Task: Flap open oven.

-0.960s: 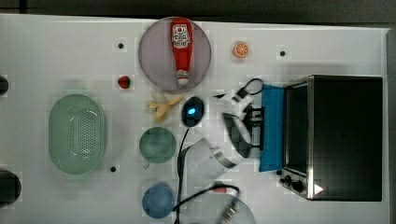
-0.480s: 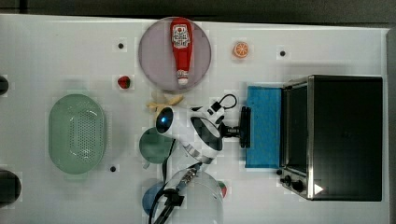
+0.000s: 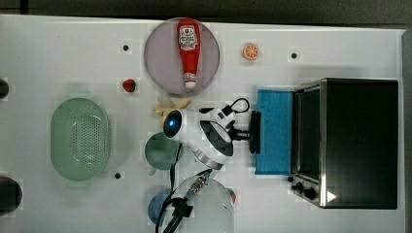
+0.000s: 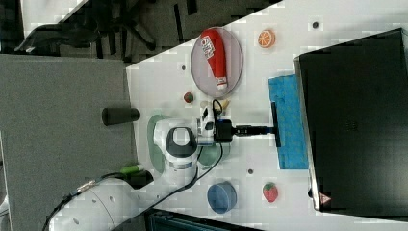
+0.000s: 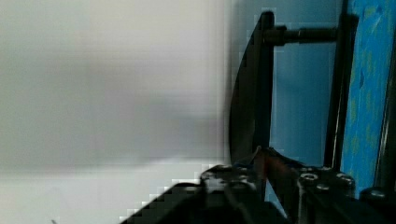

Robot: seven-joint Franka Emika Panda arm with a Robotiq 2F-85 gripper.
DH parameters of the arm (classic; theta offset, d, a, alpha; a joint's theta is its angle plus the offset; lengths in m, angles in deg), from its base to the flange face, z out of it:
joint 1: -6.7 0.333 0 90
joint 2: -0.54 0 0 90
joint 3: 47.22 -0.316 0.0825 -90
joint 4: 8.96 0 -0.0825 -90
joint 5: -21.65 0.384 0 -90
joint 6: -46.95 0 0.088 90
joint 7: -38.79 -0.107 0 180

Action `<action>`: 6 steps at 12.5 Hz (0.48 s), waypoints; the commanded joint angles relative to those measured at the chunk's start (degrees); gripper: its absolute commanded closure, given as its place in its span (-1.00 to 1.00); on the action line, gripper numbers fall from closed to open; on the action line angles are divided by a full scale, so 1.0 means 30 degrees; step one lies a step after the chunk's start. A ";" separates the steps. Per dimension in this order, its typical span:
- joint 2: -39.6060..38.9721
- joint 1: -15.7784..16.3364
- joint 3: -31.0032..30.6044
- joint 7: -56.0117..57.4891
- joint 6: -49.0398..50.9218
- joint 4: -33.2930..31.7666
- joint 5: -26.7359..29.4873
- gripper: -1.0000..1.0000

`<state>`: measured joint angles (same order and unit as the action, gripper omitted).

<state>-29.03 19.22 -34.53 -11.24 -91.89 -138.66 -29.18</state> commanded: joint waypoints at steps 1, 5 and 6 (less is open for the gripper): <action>0.2840 0.0095 -0.0056 -0.0973 -0.0289 0.0592 0.2933 0.65; 0.6910 0.0024 -0.0032 -0.0867 0.1162 0.0625 0.9753 0.65; 0.7878 0.0022 -0.0024 -0.0867 0.2019 0.0671 1.0820 0.65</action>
<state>-8.37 19.19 -35.35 -11.32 -87.95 -138.21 3.16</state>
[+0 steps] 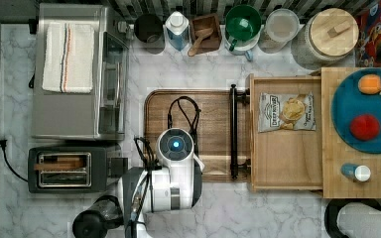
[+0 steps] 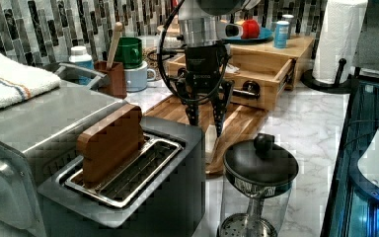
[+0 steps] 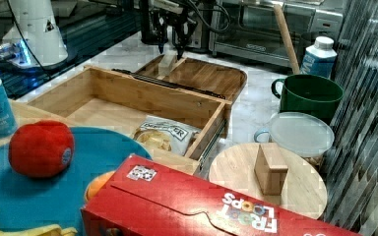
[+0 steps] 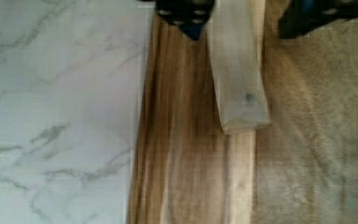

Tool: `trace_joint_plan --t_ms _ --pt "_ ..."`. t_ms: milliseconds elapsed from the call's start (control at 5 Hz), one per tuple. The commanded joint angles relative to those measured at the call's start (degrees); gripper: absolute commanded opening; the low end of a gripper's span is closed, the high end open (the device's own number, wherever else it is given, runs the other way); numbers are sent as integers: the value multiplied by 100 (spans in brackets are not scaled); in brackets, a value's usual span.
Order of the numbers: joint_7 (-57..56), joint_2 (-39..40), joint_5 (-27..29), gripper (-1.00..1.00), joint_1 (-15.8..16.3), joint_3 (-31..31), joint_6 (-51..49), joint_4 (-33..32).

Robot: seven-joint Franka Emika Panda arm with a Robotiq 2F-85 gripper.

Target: Place the butter on the board.

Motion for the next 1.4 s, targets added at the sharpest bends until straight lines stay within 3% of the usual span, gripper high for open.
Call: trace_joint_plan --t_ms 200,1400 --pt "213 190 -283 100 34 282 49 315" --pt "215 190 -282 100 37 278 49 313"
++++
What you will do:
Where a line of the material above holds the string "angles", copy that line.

Output for this exercise:
DH parameters of the arm (classic; theta offset, d, a, alpha; a joint's theta is its angle plus the offset; lengths in m, angles in deg), from its base to the flange face, z out of it:
Action `<action>`: 6 steps at 12.5 Hz (0.48 s), waypoints; the commanded joint angles relative to those measured at the chunk's start (degrees); gripper: its absolute commanded closure, given as its place in its span (-1.00 to 1.00); on the action line, gripper numbers fall from closed to open; on the action line angles are divided by a full scale, so 1.0 means 30 degrees; step one lies a step after the chunk's start. A ";" separates the steps. Per dimension in this order, its typical span:
`<state>`: measured joint angles (same order and unit as the action, gripper omitted).
Tool: `trace_joint_plan --t_ms _ --pt "_ ..."`. t_ms: milliseconds elapsed from the call's start (control at 5 Hz), one per tuple. The commanded joint angles relative to those measured at the call's start (degrees); gripper: absolute commanded opening; the low end of a gripper's span is closed, the high end open (the device's own number, wherever else it is given, runs the other way); numbers are sent as integers: the value multiplied by 100 (spans in brackets are not scaled); in brackets, a value's usual span.

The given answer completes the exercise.